Top of DATA

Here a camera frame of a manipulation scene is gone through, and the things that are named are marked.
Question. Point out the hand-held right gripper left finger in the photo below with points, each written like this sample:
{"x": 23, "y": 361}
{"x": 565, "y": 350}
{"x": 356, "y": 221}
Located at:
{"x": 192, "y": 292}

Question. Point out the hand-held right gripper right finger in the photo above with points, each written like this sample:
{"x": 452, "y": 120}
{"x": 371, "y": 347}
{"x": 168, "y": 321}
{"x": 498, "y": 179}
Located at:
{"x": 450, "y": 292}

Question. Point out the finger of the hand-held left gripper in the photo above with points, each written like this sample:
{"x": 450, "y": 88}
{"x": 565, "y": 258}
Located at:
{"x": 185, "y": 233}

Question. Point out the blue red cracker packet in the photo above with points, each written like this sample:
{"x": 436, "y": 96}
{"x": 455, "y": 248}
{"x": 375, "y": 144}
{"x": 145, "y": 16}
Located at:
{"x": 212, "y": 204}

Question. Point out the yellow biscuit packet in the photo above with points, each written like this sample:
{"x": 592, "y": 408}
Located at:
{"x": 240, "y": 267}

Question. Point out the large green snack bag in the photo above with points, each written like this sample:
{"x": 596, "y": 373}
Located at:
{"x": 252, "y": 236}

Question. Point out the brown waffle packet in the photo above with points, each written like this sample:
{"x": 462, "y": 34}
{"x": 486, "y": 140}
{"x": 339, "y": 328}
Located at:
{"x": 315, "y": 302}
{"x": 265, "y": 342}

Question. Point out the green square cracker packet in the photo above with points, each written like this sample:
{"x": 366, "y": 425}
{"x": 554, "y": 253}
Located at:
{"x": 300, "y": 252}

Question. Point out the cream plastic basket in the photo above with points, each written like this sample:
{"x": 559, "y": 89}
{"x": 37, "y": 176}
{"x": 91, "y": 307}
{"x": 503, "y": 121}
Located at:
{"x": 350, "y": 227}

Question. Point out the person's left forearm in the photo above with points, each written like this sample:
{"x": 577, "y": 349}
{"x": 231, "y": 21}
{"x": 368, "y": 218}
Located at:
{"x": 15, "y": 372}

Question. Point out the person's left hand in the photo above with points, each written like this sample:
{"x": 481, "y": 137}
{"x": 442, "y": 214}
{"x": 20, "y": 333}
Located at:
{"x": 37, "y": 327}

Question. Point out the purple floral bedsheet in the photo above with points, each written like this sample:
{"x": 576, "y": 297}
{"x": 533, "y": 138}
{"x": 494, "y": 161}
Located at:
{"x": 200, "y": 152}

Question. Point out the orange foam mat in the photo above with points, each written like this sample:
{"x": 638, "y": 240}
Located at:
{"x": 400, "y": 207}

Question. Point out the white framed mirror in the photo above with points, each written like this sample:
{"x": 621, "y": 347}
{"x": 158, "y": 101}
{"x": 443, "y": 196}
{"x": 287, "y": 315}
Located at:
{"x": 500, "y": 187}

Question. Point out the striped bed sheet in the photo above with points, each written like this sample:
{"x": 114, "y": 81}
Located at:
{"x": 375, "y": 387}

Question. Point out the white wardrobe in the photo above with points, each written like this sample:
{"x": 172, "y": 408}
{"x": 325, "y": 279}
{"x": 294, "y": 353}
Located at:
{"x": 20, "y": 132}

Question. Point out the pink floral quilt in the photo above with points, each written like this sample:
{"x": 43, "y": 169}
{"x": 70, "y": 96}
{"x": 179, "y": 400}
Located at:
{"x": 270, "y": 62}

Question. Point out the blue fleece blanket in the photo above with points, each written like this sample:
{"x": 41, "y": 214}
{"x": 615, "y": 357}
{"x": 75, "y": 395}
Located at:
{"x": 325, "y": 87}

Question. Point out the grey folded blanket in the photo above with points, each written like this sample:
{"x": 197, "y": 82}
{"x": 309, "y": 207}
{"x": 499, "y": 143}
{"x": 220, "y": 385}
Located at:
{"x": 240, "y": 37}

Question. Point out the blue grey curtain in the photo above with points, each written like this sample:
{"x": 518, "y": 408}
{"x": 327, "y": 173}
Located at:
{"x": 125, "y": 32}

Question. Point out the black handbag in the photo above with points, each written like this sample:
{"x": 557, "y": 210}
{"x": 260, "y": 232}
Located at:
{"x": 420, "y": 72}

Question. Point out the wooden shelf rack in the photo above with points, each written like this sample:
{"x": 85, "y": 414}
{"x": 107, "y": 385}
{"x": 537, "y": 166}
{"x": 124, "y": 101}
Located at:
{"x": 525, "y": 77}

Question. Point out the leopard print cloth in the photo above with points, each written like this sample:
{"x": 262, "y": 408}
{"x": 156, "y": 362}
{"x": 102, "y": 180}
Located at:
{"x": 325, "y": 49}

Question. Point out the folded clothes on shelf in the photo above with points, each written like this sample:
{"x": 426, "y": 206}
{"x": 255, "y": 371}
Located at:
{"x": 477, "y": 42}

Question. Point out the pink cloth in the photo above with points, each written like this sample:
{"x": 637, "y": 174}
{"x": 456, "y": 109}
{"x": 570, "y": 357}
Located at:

Bottom of DATA

• [AIM OF THE TASK]: In the entries above, count each line that holds "white". Give the total and nothing else.

• [YOUR SOLUTION]: 2